The victory in Iraq....
History will be kinder to George Bush than we think...
'MARKETS without bombs. Hummers without guns. Ice cream after dark. Busy streets without fear." So began Terry McCarthy's report from Iraq for ABC's World News Sunday on March 15, one of a series the network aired last week as the war in Iraq reached its sixth anniversary.
A nationwide poll of Iraqis reveals that "60 percent expect things to get better next year - almost three times as many as a year and a half ago," McCarthy continued. "Iraqis are slowly discovering they have a future. We flew south to Basra, where 94 percent say their lives are going well. Oil is plentiful here. So is money."
In another report two nights later, ABC's correspondent characterized the Iraqi capital as "a city reborn: speed, light, style - this is Baghdad today. Where car bombs have given way to car racing. Where a once-looted museum has been restored and reopened. And where young women who were forced to cover their heads can again wear the clothes that they like."
One such young woman is dental student Hiba al-Jassin, who fled Baghdad's horrific violence two years ago, but found the city transformed when she returned last fall. "I'm just optimistic," she told McCarthy. "I think we are on the right path."
ABC wasn't alone in conveying the latest glad tidings from Iraq.
"Iraq combat deaths at 6-year low," USA Today reported on its front page last Wednesday. The story noted that in the first two months of 2009, 15 US soldiers were killed in action - one-fourth the number killed in the same period a year ago, and one-tenth the 2007 toll.
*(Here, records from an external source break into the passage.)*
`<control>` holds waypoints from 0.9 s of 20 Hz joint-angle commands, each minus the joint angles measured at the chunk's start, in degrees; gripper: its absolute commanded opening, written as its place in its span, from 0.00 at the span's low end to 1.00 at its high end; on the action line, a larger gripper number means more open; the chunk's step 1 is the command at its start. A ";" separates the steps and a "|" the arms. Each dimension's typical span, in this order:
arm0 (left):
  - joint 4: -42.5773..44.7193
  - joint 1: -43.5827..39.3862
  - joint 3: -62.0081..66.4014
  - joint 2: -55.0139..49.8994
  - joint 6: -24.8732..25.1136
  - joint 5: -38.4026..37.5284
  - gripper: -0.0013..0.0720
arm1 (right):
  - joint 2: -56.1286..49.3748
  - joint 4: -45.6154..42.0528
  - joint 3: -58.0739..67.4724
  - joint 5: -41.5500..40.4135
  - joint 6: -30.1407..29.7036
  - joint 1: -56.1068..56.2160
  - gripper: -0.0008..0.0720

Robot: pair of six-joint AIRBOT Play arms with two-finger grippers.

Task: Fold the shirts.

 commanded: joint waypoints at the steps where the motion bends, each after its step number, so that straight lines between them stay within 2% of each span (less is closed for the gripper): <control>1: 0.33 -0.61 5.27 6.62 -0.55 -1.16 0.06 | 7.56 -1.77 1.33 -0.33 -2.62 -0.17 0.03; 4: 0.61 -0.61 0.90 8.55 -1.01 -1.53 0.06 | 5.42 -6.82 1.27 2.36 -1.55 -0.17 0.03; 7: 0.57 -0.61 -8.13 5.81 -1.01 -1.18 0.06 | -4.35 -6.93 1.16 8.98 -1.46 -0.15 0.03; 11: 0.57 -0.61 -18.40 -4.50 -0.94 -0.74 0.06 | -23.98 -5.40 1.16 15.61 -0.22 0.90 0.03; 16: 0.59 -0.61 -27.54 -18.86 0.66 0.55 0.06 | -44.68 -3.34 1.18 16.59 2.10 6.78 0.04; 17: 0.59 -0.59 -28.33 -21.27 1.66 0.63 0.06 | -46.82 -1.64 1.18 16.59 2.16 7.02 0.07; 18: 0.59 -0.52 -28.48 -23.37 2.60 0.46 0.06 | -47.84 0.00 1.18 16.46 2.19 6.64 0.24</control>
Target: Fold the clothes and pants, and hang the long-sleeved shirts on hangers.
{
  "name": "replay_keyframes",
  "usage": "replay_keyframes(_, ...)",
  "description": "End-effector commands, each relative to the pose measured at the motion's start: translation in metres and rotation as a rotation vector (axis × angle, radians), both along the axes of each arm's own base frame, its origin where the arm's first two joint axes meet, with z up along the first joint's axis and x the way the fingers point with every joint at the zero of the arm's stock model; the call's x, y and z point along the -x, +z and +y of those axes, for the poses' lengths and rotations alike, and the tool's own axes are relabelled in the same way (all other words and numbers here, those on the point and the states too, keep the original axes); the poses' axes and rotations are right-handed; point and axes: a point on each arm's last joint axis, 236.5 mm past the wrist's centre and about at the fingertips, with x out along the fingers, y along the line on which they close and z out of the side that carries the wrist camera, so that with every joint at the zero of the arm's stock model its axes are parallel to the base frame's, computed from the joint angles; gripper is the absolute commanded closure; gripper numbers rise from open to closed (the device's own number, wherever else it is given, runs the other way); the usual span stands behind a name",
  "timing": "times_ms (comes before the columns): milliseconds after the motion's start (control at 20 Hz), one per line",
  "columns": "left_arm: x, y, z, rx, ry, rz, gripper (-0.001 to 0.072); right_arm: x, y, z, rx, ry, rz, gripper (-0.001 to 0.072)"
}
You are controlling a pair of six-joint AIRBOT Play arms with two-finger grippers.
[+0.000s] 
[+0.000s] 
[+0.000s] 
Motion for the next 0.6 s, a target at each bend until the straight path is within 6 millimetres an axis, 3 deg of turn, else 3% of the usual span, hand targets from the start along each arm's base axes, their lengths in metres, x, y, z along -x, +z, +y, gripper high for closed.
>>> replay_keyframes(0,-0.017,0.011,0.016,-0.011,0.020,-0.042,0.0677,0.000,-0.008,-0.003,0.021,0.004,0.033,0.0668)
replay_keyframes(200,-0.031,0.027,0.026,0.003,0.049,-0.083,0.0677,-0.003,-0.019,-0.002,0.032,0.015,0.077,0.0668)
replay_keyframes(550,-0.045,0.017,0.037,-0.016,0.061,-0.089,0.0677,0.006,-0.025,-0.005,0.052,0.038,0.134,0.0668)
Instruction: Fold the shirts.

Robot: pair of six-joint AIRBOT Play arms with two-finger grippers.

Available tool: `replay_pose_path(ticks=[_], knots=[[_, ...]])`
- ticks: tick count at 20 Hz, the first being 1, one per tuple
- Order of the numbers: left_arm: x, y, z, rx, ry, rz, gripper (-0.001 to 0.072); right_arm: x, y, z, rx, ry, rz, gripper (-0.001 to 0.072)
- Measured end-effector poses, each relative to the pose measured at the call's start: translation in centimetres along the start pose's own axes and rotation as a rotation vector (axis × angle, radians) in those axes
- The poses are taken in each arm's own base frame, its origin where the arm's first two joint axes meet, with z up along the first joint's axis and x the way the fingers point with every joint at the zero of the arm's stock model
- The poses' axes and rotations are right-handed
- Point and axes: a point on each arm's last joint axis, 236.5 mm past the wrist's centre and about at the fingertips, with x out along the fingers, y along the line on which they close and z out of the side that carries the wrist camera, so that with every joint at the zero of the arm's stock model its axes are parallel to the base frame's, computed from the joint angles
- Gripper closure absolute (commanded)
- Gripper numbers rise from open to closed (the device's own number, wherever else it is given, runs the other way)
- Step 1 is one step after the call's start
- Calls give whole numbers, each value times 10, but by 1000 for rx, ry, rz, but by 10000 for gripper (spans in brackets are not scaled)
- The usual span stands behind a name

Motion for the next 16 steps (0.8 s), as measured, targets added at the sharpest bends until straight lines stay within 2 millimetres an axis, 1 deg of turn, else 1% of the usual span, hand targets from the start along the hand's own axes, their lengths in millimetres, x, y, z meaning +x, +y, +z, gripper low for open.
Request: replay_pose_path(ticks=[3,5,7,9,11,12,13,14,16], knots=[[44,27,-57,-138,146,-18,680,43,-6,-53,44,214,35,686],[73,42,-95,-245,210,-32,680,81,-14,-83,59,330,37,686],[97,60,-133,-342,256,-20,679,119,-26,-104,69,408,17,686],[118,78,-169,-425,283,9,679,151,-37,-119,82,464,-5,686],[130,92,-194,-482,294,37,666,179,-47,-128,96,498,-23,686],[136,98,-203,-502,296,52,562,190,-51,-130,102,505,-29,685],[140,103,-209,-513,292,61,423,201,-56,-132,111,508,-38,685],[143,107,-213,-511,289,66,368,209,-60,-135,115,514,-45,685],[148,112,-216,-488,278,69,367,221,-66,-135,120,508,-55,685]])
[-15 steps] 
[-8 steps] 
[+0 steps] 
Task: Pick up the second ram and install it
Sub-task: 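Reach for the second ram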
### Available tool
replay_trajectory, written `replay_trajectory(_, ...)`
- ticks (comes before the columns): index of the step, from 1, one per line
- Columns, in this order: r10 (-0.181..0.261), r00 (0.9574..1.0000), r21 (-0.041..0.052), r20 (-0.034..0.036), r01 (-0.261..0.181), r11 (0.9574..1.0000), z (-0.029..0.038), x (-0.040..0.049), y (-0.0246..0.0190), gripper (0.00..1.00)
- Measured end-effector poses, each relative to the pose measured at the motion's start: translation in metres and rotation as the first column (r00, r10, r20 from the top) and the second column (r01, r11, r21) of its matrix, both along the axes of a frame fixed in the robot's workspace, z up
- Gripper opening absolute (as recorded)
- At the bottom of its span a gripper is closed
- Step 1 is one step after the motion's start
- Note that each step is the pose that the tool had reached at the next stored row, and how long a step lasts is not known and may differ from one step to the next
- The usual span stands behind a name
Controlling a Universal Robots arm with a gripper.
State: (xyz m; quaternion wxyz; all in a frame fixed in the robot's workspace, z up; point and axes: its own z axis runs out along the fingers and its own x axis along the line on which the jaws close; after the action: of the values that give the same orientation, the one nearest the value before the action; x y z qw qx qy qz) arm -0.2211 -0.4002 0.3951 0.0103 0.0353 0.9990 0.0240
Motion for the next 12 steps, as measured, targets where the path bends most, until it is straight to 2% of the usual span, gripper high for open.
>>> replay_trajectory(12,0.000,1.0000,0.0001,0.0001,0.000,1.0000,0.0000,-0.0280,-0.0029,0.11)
The reduction in deaths reflects the reduction in violence, which has plummeted by 90 percent since former President Bush ordered General David Petraeus to implement a new counterinsurgency strategy - the "surge" - in early 2007. Even in northern Iraq, where al-Qaeda is still active, attacks are down by 70 percent.
In the wake of improved security have come political reconciliation and compromise. Iraq's democratic government continues to mature, with ethnic and religious loyalties beginning to yield to broader political concerns.
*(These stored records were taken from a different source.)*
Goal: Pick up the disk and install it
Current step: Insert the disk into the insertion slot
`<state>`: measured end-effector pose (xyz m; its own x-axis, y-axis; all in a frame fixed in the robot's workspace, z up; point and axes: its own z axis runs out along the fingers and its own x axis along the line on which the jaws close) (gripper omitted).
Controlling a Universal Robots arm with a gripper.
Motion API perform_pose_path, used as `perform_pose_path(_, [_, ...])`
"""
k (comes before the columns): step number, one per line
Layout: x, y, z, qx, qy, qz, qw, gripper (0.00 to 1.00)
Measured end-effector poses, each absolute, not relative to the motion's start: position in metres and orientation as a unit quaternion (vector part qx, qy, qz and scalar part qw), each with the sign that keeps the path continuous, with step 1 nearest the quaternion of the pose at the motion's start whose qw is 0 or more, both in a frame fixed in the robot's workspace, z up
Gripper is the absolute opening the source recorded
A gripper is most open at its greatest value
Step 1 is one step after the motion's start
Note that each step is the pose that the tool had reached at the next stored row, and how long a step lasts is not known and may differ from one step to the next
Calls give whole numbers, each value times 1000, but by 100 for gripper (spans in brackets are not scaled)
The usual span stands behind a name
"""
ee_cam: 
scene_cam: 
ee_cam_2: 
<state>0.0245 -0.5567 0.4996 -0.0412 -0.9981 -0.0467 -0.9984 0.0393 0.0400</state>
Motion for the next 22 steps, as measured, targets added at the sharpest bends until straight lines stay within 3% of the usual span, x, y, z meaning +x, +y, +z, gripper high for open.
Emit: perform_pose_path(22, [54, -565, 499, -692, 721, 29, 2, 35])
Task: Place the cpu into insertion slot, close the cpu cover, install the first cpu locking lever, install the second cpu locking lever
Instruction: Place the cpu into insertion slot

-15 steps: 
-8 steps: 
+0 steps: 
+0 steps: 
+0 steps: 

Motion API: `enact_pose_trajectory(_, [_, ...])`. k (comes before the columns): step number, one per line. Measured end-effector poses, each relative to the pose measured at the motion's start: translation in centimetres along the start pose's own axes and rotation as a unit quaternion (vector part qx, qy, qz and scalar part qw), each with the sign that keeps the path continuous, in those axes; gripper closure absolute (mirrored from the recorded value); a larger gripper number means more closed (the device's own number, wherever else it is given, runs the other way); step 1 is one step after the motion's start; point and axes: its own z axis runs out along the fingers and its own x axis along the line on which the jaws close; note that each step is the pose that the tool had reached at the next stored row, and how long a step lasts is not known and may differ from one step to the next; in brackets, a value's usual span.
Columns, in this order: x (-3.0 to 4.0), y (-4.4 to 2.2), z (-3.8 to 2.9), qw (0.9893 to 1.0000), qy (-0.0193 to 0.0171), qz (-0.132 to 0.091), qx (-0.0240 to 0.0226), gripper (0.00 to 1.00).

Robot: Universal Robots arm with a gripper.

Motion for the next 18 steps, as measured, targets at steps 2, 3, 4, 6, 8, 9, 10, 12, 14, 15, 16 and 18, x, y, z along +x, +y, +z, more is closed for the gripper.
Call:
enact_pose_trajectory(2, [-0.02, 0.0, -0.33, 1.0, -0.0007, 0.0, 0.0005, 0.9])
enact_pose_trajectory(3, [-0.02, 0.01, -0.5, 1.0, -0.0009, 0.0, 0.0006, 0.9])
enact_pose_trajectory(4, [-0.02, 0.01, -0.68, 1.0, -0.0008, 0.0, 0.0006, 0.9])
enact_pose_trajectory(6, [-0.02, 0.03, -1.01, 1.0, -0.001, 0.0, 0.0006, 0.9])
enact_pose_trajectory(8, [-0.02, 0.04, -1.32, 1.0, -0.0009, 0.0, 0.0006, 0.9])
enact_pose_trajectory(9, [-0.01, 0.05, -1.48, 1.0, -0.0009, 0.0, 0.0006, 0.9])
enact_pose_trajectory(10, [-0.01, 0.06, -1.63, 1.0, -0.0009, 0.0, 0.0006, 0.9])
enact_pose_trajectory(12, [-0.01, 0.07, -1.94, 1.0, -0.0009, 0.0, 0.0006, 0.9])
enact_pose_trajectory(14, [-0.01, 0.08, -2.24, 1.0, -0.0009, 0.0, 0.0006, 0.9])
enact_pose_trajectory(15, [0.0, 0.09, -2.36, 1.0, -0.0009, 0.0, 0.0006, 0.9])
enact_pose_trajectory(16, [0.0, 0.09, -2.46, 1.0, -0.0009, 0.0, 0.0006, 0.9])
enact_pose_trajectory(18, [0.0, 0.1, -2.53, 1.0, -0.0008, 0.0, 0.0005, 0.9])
The Washington Post reports that the country's foremost Shiite politician, Prime Minister Nouri al-Maliki, has formed an alliance with Saleh al-Mutlak, an outspoken Sunni leader. It is a development that suggests "the emergence of a new axis of power in Iraq centered on a strong central government and nationalism" - a dramatic change from the sectarian passions that fueled so much bloody agony in 2006 and 2007. In the recent provincial elections, writes the Post's Anthony Shadid, Maliki's party won major gains, with the prime minister "forgoing the slogans of his Islamist past for a platform of law and order." Despite his erstwhile reputation as a Shiite hard-liner, Maliki now echoes Mutlak's call for burying the hatchet with supporters of Saddam Hussein's overwhelmingly Sunni Baath Party.
3 Comments:
I wonder if the left wing media like the Globe, Ctv and the Red Star will cover this?
I also wonder if the THE Agenda with Steve Paiken will cover it.
I highly doubt it.
Decades of talk about 'peace in the middle east' amounted to nothing, then President Bush came along and took actions to create the conditions for peace in the middle east.
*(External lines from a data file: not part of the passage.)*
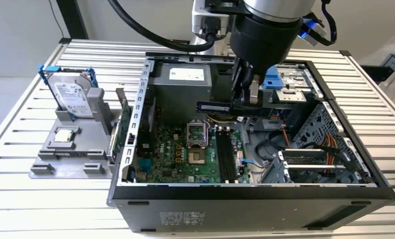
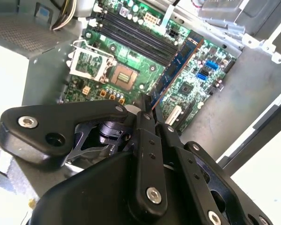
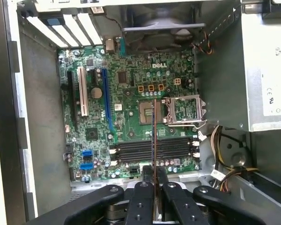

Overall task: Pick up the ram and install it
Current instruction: 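Pick up the ram and move it above insertion slot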

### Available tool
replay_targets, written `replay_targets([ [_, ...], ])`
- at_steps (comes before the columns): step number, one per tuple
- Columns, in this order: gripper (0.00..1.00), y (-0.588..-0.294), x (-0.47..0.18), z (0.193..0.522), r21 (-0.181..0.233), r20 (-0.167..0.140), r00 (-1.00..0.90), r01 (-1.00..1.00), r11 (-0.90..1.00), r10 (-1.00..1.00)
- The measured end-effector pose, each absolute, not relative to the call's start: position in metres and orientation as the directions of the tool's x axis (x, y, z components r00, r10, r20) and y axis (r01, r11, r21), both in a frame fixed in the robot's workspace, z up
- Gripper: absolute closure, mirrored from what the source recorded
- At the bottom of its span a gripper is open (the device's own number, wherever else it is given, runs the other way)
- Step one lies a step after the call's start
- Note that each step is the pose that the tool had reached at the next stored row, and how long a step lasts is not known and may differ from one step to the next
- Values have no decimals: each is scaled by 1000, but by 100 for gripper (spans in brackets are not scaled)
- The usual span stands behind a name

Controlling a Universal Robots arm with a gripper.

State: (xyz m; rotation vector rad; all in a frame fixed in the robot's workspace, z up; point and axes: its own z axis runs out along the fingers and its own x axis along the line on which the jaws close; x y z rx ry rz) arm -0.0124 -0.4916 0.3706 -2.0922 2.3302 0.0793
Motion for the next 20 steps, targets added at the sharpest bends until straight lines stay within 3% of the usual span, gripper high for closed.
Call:
replay_targets([
  [20,100,-490,15,371,32,-40,-94,-995,93,-995],
])
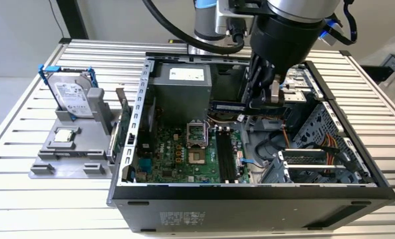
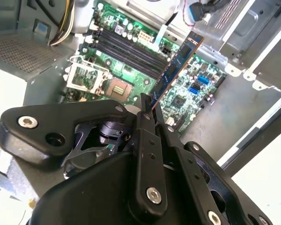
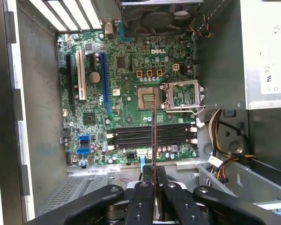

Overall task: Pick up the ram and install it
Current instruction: 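Pick up the ram and move it above insertion slot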

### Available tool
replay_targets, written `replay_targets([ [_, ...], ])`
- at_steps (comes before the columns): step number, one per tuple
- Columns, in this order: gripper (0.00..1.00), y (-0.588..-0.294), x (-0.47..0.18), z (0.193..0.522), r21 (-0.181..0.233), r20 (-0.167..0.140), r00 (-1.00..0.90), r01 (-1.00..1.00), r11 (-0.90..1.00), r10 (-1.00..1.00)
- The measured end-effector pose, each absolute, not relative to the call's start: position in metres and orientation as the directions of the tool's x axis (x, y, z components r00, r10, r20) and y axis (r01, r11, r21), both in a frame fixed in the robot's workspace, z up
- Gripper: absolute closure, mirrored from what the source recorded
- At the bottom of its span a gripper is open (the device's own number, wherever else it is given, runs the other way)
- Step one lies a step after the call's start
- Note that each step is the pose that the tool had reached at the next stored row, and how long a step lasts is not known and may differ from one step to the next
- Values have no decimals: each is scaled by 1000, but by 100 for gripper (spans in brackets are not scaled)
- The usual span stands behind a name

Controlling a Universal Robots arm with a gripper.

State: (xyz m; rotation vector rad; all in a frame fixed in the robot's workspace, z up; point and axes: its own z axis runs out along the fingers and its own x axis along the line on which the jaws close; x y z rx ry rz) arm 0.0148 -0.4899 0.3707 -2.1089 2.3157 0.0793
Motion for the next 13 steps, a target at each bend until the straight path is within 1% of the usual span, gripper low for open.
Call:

Now Obama wants to go backwards to talking softly and meaning less.
The CBC still won't run the truth about canada taking part in the Iraq war under the reign of Jean Chretien.
The CBC doesn't even watch the CPAC coverage of Q.P. be cause if they did they would have heard Alexa McDonough and many Liberals demanding to know what canadian Forces are doing with captured Fighters or Terrorist in the ITO war-zone.
Why would a M.P. ask Harper about Captured Iraqi fighters if Chretien and Paul Martin told the public and voters that canada was safe from Muslim Terrorists because we stayed out of the Iraq conflict ????
Plus, why are canadians sending letters to relatives in the Forces in the Gulf area if canada isn't there and only has Troops in Afghanistan???